*Work task*. Transcribe each entry below exactly. Pictures do not go in the copy.
------------------------------------
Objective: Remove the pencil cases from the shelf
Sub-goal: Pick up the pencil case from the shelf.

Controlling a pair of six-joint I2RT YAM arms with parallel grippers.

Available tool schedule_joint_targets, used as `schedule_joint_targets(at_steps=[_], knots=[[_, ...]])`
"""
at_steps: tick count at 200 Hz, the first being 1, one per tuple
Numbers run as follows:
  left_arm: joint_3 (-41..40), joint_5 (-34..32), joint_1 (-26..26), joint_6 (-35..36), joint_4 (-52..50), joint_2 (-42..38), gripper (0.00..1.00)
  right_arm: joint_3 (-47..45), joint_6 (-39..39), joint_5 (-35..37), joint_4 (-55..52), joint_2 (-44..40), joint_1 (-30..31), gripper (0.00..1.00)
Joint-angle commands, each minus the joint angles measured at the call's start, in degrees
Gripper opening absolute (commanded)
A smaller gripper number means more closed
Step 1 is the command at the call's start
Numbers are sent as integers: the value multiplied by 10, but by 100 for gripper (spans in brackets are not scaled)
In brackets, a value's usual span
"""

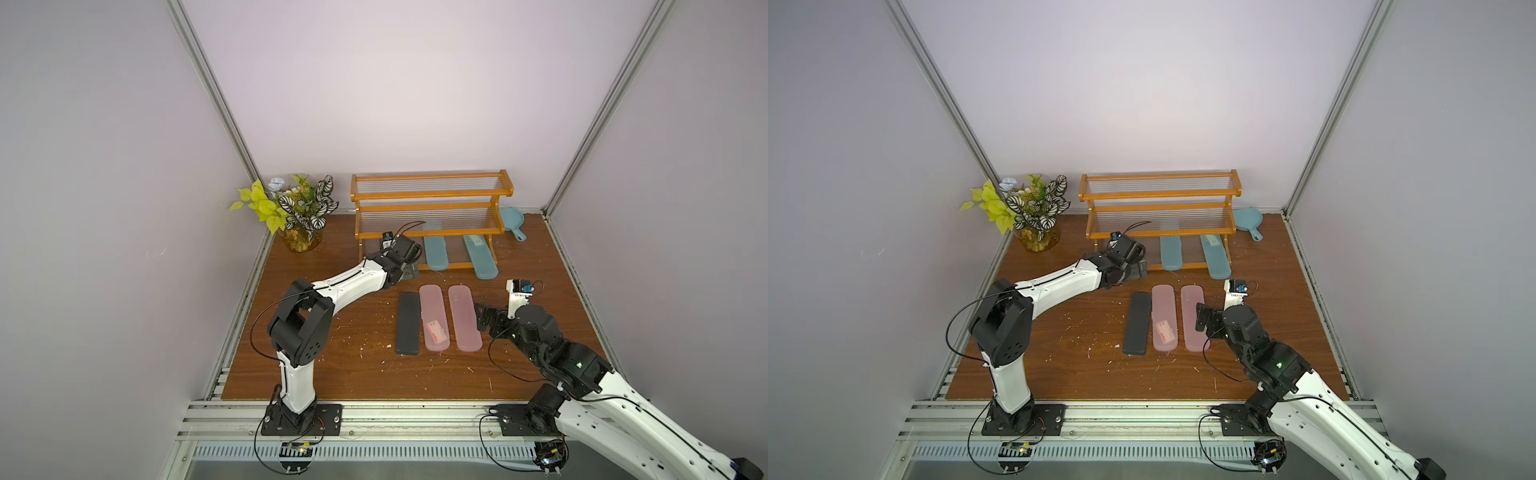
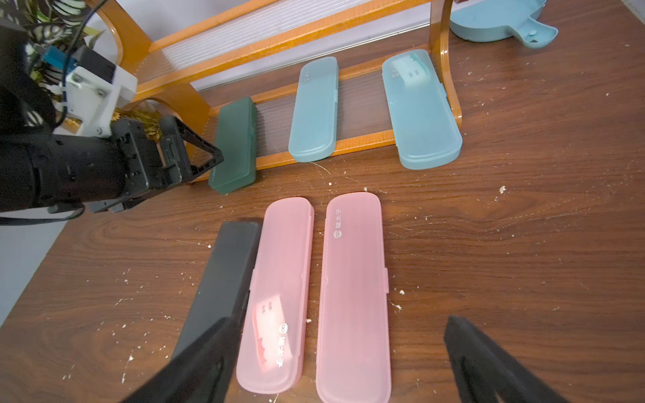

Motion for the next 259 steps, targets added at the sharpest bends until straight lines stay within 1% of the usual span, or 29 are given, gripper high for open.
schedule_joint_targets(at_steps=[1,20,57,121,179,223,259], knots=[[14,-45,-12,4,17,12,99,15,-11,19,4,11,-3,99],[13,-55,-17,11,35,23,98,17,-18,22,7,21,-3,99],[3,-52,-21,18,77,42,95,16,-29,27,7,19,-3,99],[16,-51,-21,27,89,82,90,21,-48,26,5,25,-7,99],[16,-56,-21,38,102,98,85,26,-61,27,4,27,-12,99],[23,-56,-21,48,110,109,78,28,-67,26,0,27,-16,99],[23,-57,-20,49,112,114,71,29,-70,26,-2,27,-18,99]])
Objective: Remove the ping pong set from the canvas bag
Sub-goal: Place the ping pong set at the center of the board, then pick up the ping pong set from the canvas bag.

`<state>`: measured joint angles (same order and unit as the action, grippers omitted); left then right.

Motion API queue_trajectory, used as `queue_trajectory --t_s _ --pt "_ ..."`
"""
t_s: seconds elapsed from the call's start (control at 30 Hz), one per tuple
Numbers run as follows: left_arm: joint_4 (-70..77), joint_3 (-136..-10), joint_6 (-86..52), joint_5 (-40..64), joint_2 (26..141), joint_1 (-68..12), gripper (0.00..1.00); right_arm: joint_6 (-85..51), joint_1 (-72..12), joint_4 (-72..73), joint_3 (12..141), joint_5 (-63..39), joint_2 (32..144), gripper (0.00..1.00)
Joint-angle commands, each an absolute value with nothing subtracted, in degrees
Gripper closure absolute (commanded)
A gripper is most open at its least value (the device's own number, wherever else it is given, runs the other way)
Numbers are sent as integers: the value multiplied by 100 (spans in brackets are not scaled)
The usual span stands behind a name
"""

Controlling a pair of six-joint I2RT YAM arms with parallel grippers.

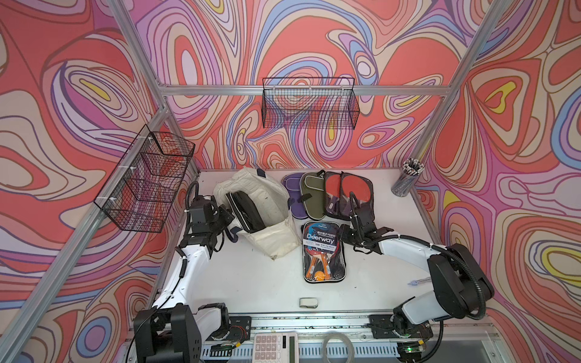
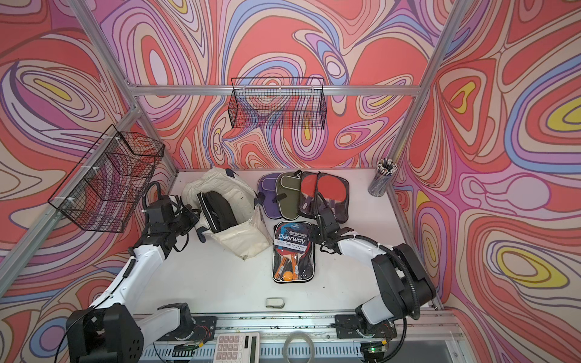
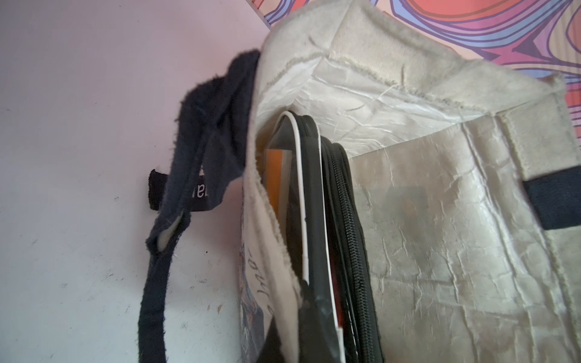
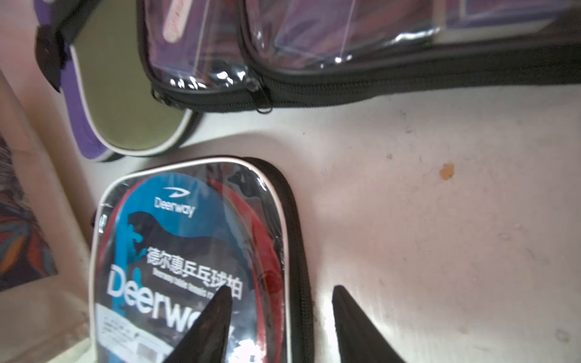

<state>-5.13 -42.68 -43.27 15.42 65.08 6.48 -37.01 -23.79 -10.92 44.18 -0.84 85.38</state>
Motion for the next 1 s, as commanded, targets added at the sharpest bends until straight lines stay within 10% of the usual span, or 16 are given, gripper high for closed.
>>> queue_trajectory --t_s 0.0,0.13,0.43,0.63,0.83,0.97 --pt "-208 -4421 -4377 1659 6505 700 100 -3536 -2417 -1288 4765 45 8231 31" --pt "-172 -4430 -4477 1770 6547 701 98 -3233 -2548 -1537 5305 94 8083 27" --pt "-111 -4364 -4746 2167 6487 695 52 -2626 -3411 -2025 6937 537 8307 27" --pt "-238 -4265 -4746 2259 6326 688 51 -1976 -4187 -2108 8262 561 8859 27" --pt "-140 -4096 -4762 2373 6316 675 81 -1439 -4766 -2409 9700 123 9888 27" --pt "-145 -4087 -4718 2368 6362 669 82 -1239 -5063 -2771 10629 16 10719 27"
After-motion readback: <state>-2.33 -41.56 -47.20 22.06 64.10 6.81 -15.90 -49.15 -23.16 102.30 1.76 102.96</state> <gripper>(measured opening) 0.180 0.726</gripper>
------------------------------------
*Task solution*.
Objective: Remove the pencil cases from the shelf
Sub-goal: Pick up the pencil case from the shelf.

Controlling a pair of six-joint I2RT YAM arms with parallel grippers.

Available tool schedule_joint_targets, used as `schedule_joint_targets(at_steps=[_], knots=[[_, ...]])`
"""
at_steps: tick count at 200 Hz, the first being 1, one per tuple
Numbers run as follows:
  left_arm: joint_3 (-41..40), joint_5 (-34..32), joint_1 (-26..26), joint_6 (-35..36), joint_4 (-52..50), joint_2 (-42..38), gripper (0.00..1.00)
  right_arm: joint_3 (-47..45), joint_6 (-39..39), joint_5 (-35..37), joint_4 (-55..52), joint_2 (-44..40), joint_1 (-30..31), gripper (0.00..1.00)
Joint-angle commands, each minus the joint angles measured at the call's start, in degrees
Gripper opening absolute (commanded)
A smaller gripper number means more closed
Step 1 is the command at the call's start
Numbers are sent as integers: the value multiplied by 10, but by 100 for gripper (spans in brackets are not scaled)
In brackets, a value's usual span
"""


Motion for the next 259 steps, targets added at the sharpest bends until straight lines stay within 1% of the usual span, or 29 are given, gripper high for open.
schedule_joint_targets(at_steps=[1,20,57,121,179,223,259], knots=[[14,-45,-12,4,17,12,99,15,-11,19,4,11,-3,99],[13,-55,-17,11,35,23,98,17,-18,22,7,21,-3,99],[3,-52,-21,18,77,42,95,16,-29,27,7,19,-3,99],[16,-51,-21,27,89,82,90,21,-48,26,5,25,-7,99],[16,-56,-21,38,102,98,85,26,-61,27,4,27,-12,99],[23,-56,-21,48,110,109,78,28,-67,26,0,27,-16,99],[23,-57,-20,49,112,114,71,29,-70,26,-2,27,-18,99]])
Objective: Remove the ping pong set from the canvas bag
Sub-goal: Place the ping pong set at the center of the board, then pick up the ping pong set from the canvas bag.

`<state>`: measured joint angles (same order and unit as the action, grippers omitted); left then right.

Motion API queue_trajectory, used as `queue_trajectory --t_s _ --pt "_ ..."`
"""
t_s: seconds elapsed from the call's start (control at 30 Hz), one per tuple
Numbers run as follows: left_arm: joint_4 (-70..77), joint_3 (-136..-10), joint_6 (-86..52), joint_5 (-40..64), joint_2 (26..141), joint_1 (-68..12), gripper (0.00..1.00); right_arm: joint_6 (-85..51), joint_1 (-72..12), joint_4 (-72..73), joint_3 (12..141), joint_5 (-63..39), joint_2 (32..144), gripper (0.00..1.00)
Joint-angle commands, each an absolute value with nothing subtracted, in degrees
Gripper closure absolute (commanded)
A gripper is most open at its least value (the device's own number, wherever else it is given, runs the other way)
Numbers are sent as integers: the value multiplied by 100 (spans in brackets are not scaled)
The usual span stands behind a name
"""

Controlling a pair of six-joint I2RT YAM arms with parallel grippers.


<state>-5.13 -42.68 -43.27 15.42 65.08 6.48 -37.01 -23.79 -10.92 44.18 -0.84 85.38</state>
Motion for the next 1 s, as commanded, targets added at the sharpest bends until straight lines stay within 10% of the usual span, or 16 are given, gripper high for closed.
>>> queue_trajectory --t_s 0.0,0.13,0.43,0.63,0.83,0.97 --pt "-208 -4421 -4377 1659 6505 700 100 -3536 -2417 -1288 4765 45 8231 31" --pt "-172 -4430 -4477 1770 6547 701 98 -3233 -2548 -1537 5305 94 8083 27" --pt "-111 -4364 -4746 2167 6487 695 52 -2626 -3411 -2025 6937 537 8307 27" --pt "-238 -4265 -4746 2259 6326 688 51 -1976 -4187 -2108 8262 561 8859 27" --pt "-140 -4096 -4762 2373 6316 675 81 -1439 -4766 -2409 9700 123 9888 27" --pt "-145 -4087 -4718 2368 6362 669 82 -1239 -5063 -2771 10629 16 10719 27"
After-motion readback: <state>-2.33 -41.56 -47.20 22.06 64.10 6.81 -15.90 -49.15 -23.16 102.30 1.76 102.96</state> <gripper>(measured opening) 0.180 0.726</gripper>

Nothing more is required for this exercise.